» TO DO: From the listing below, give again exactly the lines from the line with "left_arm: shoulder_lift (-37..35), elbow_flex" to the line with "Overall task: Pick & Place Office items", ends included, without any pictures.

» ENTRIES PROVIDED:

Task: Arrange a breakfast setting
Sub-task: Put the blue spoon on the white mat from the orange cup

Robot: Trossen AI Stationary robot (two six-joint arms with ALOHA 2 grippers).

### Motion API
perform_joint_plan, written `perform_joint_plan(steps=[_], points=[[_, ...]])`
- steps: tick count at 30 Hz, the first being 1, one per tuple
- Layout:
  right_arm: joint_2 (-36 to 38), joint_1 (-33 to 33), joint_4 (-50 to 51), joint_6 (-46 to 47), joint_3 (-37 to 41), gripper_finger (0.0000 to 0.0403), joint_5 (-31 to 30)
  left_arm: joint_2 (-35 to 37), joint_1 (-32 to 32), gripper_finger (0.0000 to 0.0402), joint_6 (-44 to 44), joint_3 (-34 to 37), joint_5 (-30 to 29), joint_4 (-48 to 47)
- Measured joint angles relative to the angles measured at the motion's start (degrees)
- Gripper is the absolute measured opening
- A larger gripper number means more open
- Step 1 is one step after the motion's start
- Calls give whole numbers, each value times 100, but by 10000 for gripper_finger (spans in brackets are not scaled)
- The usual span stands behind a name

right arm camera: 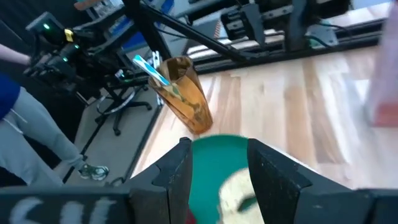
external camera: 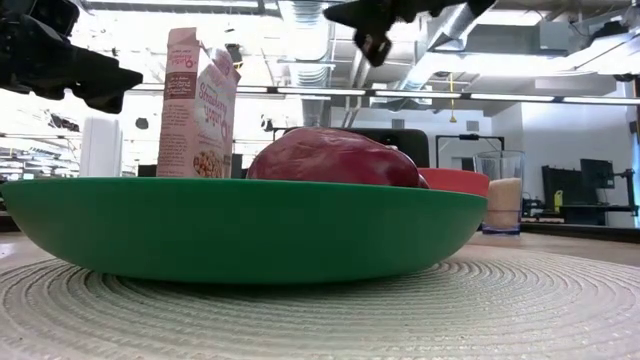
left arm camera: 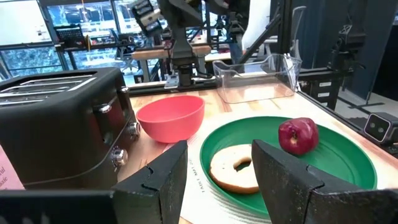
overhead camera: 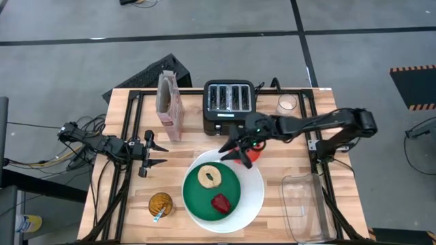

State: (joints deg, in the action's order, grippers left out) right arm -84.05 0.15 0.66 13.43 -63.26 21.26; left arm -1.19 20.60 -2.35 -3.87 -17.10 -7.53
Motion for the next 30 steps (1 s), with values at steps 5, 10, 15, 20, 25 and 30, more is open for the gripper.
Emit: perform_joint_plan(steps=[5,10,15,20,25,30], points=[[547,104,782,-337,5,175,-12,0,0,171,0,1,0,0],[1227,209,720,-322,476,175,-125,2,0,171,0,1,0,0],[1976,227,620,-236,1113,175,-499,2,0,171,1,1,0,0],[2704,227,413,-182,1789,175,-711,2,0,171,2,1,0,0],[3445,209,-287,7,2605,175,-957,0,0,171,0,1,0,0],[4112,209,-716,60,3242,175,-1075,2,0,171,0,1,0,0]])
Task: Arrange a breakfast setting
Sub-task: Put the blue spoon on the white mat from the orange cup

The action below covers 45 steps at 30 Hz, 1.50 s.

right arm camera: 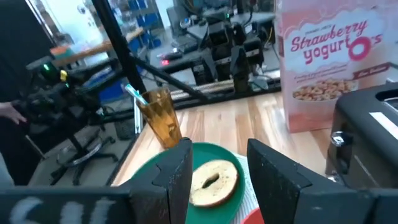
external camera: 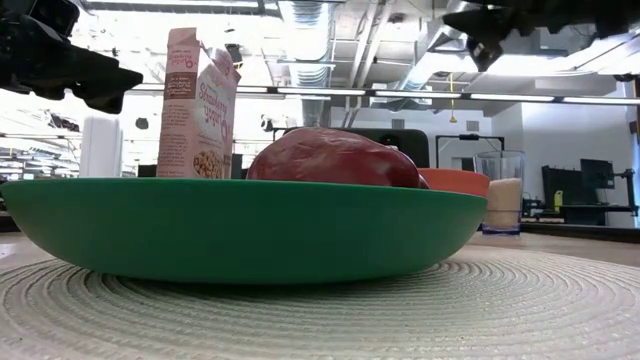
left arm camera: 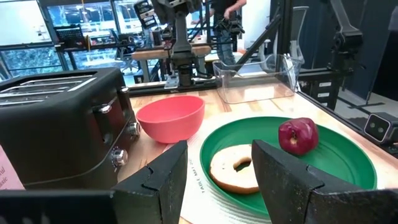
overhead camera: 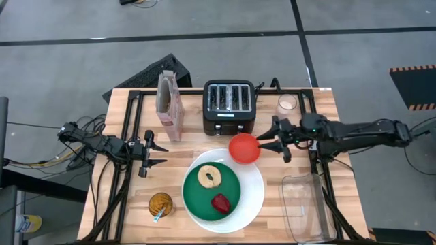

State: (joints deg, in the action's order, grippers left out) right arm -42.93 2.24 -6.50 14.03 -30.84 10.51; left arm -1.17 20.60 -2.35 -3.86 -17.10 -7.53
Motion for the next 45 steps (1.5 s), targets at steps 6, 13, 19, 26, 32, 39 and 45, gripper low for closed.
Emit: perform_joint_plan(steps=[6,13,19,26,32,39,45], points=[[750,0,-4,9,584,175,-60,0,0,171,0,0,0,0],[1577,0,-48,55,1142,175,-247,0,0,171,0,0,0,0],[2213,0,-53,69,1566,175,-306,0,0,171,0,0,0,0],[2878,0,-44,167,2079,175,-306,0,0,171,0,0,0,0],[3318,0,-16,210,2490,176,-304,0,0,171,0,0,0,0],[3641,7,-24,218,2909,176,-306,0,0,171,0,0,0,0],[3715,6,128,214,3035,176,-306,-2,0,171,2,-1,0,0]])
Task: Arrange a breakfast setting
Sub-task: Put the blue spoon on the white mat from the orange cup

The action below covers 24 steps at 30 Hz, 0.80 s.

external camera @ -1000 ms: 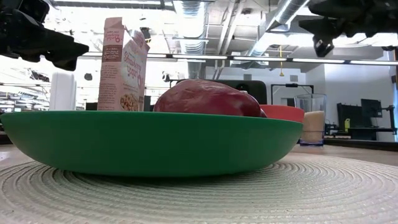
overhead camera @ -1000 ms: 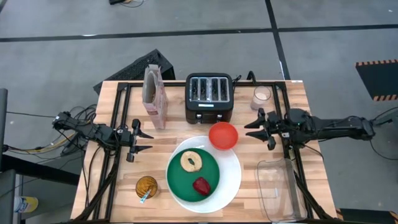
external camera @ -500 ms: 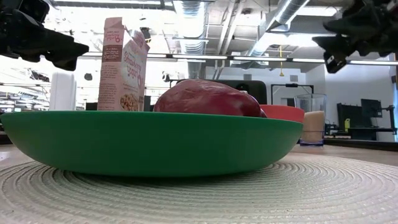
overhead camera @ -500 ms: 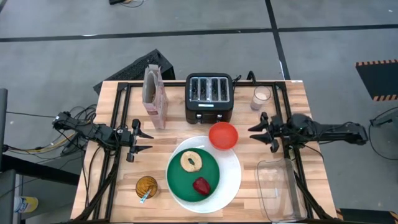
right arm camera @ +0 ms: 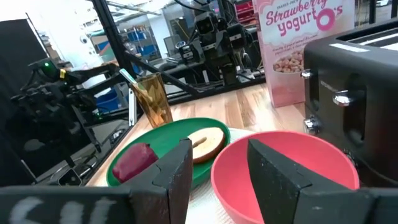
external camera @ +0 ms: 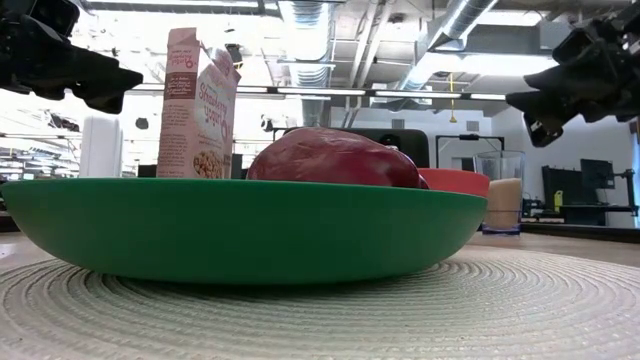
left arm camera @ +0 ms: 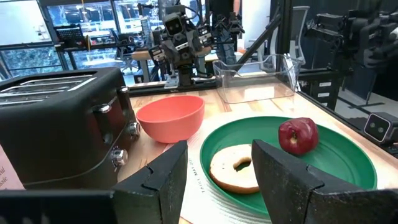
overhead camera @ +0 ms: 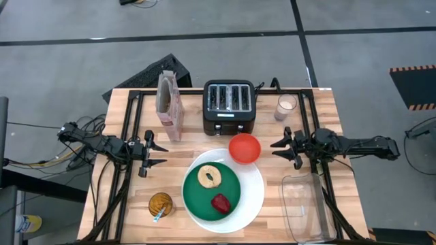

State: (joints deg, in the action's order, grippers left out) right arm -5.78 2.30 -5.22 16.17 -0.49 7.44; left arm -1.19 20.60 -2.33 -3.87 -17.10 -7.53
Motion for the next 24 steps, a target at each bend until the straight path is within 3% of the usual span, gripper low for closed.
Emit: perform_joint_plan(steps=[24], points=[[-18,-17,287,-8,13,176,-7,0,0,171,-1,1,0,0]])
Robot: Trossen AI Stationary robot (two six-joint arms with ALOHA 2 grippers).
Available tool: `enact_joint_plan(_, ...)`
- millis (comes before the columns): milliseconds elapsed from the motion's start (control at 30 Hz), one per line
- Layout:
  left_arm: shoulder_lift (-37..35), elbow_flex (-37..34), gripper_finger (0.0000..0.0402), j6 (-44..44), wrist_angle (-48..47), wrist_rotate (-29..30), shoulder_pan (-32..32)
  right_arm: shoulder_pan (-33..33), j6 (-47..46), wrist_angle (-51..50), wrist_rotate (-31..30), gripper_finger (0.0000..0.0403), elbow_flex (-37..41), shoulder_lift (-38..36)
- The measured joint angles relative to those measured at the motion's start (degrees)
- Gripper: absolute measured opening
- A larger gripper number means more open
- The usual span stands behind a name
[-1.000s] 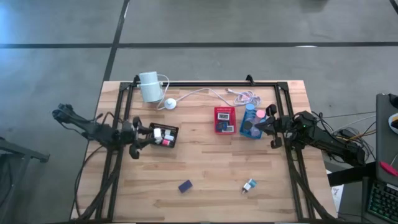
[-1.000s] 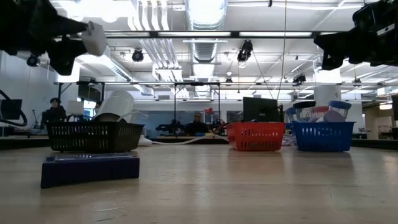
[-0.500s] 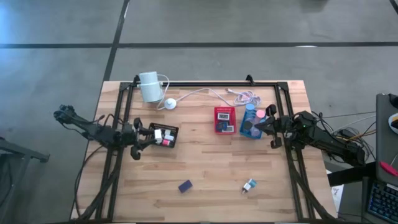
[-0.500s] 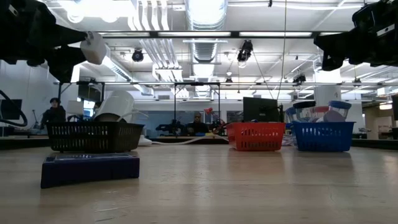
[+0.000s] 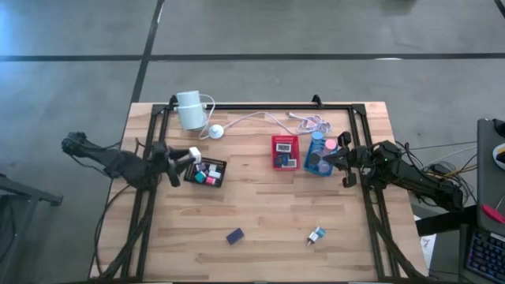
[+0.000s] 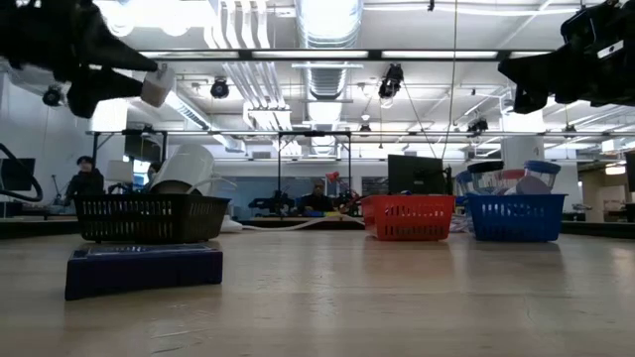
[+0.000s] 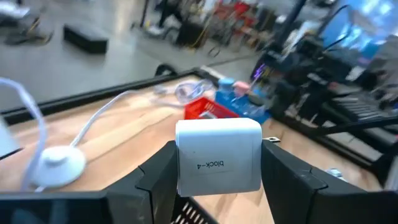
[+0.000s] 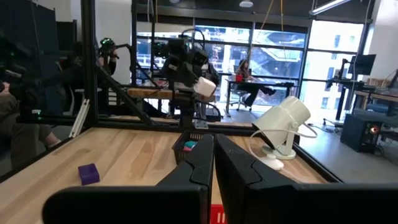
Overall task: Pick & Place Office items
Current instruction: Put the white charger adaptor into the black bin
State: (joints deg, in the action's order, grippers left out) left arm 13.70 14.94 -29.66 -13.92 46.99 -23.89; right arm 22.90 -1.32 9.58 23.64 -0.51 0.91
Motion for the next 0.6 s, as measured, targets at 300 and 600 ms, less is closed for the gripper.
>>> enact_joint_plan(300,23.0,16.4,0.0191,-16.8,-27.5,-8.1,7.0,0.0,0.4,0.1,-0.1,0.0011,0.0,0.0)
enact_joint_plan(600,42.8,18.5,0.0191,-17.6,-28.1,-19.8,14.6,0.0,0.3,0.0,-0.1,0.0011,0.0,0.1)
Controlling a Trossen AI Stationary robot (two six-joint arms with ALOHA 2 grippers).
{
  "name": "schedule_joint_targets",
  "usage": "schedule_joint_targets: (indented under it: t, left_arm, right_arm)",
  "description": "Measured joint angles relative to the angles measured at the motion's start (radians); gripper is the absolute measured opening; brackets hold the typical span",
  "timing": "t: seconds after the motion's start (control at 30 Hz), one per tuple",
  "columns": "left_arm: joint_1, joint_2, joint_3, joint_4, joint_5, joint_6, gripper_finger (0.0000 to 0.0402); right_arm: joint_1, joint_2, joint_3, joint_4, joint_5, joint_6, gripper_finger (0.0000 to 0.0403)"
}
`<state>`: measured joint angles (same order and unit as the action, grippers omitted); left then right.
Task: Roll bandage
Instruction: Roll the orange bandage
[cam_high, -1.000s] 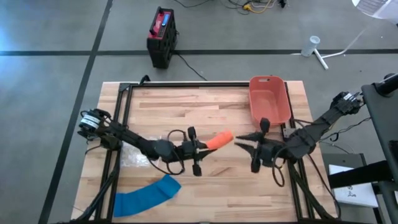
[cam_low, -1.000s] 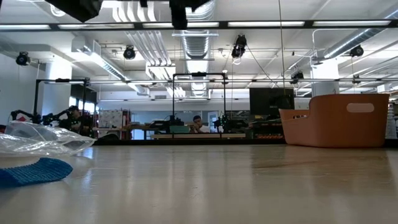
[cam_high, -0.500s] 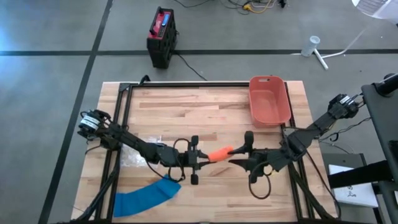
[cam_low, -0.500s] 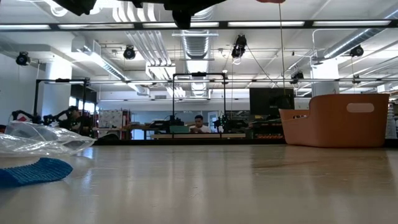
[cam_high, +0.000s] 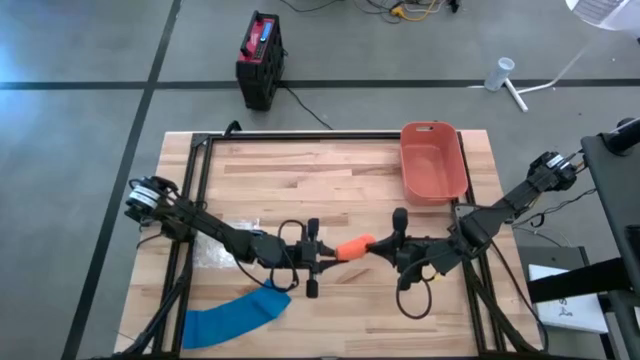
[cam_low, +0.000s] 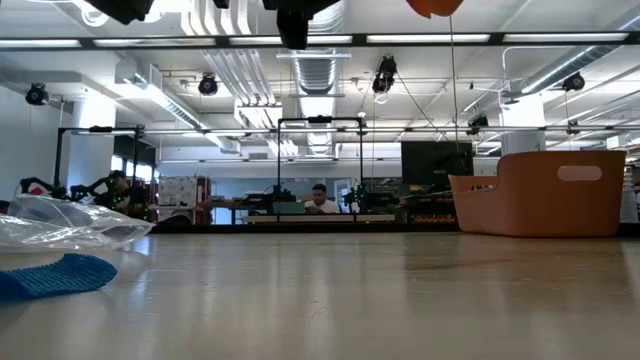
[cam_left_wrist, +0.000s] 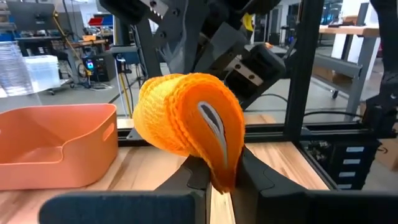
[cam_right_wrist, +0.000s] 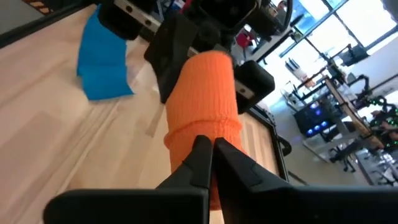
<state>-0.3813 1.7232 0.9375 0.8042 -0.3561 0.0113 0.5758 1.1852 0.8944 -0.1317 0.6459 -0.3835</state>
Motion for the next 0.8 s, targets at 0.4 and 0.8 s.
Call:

» FINISHED EXERCISE:
  left_arm: shoulder_lift (-37..35), elbow_flex (-37..34), gripper_finger (0.0000..0.0402), j6 (-44..44), wrist_angle (-48..47), wrist_rotate (-29..30), shoulder_pan (-32..32)
  right_arm: shoulder_pan (-33..33), j6 (-47..46), wrist_angle (-51..50), wrist_rotate (-31..30), gripper_finger (0.0000..0.0403), elbow_flex (-37..41), shoulder_lift (-38..36)
- The measured joint angles relative to those measured at the motion's start (degrees)
- Gripper: absolute measured opening
- A larger gripper number means more open
- The usual span stands behind a name
[-1.000s] 
[-1.000s] 
[-0.500s] 
[-0.500s] 
[+0.000s] 
[+0.000s] 
[+0.000s] 
[+0.000s] 
Overall task: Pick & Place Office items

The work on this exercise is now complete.